We can adjust basic display features using the controls to the right of the tree display panel. Here you will see options for viewing node IDs, feature counts, and modularity indicators:

You can also change the scaling ranges for the pie charts and branchs:

…or disable them altogether:

There’s even the option to change the colors associated with a given label by clicking on the color swatch in the legend:

The pruning controls

One of the most powerful features of TooManyCellsInteractive is the ability to collapse subtrees in real time (known sometimes as “pruning”). You can choose a pruner by clicking on the “Select Pruner” button. Let’s start with a simple prune by size. Using the slider or the input box, select a maximum size and observe how the tree updates to fit your specification. Note that you may also select the “Smart” option on the selection slider, which allows you to select a minimum distance from the median in terms of the median absolute deviation (MAD). For example, selecting a minimum MAD distance of -3 will prune all nodes that are 3 MADs smaller than the median. Similarly, selecting a minimum “Smart” distance of 3 will remove all nodes whose size is less than 3 MADs greater than the median.
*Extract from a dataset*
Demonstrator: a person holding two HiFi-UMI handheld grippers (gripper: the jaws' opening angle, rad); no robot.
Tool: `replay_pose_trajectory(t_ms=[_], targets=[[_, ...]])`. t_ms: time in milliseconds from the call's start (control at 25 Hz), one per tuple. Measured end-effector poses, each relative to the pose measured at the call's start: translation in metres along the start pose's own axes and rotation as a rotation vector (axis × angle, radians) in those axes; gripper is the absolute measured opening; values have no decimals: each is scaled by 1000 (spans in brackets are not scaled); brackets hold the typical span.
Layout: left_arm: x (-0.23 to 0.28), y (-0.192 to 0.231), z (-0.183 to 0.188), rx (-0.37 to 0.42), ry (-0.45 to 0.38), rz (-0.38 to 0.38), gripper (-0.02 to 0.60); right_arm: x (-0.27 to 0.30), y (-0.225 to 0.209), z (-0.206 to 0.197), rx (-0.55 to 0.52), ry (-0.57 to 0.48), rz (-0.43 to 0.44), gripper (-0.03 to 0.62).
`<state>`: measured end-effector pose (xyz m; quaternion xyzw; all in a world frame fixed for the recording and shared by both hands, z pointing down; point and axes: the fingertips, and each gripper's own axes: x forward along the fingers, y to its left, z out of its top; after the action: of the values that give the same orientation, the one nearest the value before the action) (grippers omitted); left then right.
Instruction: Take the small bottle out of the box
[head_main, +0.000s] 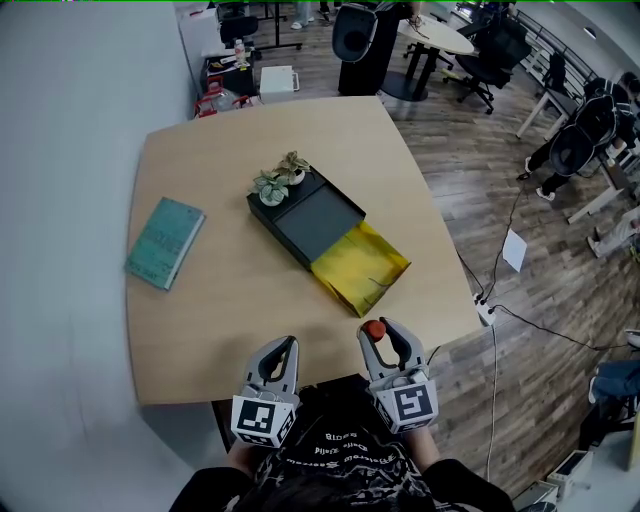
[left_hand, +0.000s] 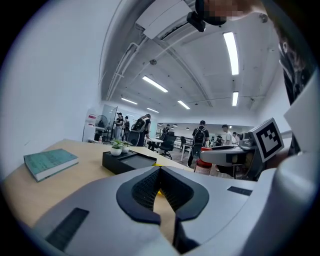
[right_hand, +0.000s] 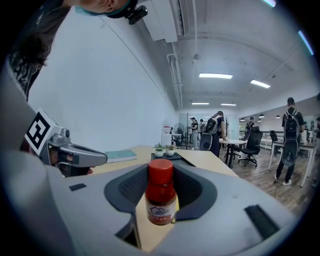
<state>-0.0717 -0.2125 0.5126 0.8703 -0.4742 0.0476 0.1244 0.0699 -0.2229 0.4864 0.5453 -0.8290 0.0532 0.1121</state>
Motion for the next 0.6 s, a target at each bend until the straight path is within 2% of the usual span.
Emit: replay_pose_trajectory(t_ms=[240, 600], targets=[[1, -11, -9, -22, 30, -61, 4, -2, 1, -5, 13, 7, 5, 155], [4, -10, -12, -19, 32, -63, 4, -4, -2, -9, -3, 11, -15, 155]])
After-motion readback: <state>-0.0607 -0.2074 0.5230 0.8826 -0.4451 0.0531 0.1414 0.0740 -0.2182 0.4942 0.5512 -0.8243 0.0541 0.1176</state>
Once you’re satisfied with your prune, click the “Apply” button at the top. Notice that the indicator in the top row records each “Applied” prune as a separate step. Clicking “Reset” will return the image to its original state, while clicking on a specific step will return the image to the corresponding pruning state. This way, prunes of different types can be applied incrementally and reverted. Try adding another one and committing it now.

Feature overlays

When we ran the initial start-and-load.sh script, we imported millions of gene expression records into our PostgreSQL database. Now let’s use TooManyCellsInteractive to evaluate them. Using the input box in the section labeled “Feature Overlays”, search for a gene such as BRCA2 or APOE. Once selected, the application will fetch the corresponding values from the database and display their values on a sequential scale from gray to red, with red indicating relatively high feature expression and gray indicating relatively low feature expression:

In the “Legend” panel, one can toggle back to the label scale for comparison or view feature distributions in terms of a symlog scale or an ordinal scale indicating high or low expression of a given feature or feature combinations (the slider in the Feature Overlays section are can be used to dynamically set this high/low threshold):

Now try adding a second and third feature. The application will calculate a new running average each time a new feature set is added.

Annotation overlay

New for TooManyCellsInteractive trees only, you can overlay custom values on top of each node. Using the “Annotation Upload” feature, you can “Select Annotations” by choosing a CSV file with two columns, node_id and value, such that a new color scale will range over these values per node. This feature is useful for overlaying Gene Set Enrichment Analysis (GSEA) for each node (getting the differential expression of one vs. all from too-many-cells, for instance), highlighting specific nodes, or in general annotating inner nodes rather than averages of individual cells.

Batch exporting

Once you have found a satisfactory combination of prunes, features, and colors, you can export the image configuration to JSON and use it to generate similar graphics from an arbitrary set of files and/or features. To do so, simply select “Export Image Configuration” from the “Select Export” menu. Then pass the exported JSON file to the “headless” image generation script. For convenience, the code repository includes a script called generate-svg.sh. To recreate your image from the command line, execute the following in the project root, substituting your local file paths for the examples provided.

  ./generate-svg.sh \
    --label-path /path/to/labels.csv \
    --config-path /path/to/config/export.json \
    --tree-path /path/to/cluster_tree.json \
    --out-path /path/to/local/output/folder/filename.svg \
    --no-build

By wrapping a command like this in a simple loop, you can create similar images from different trees, labels, or feature sets.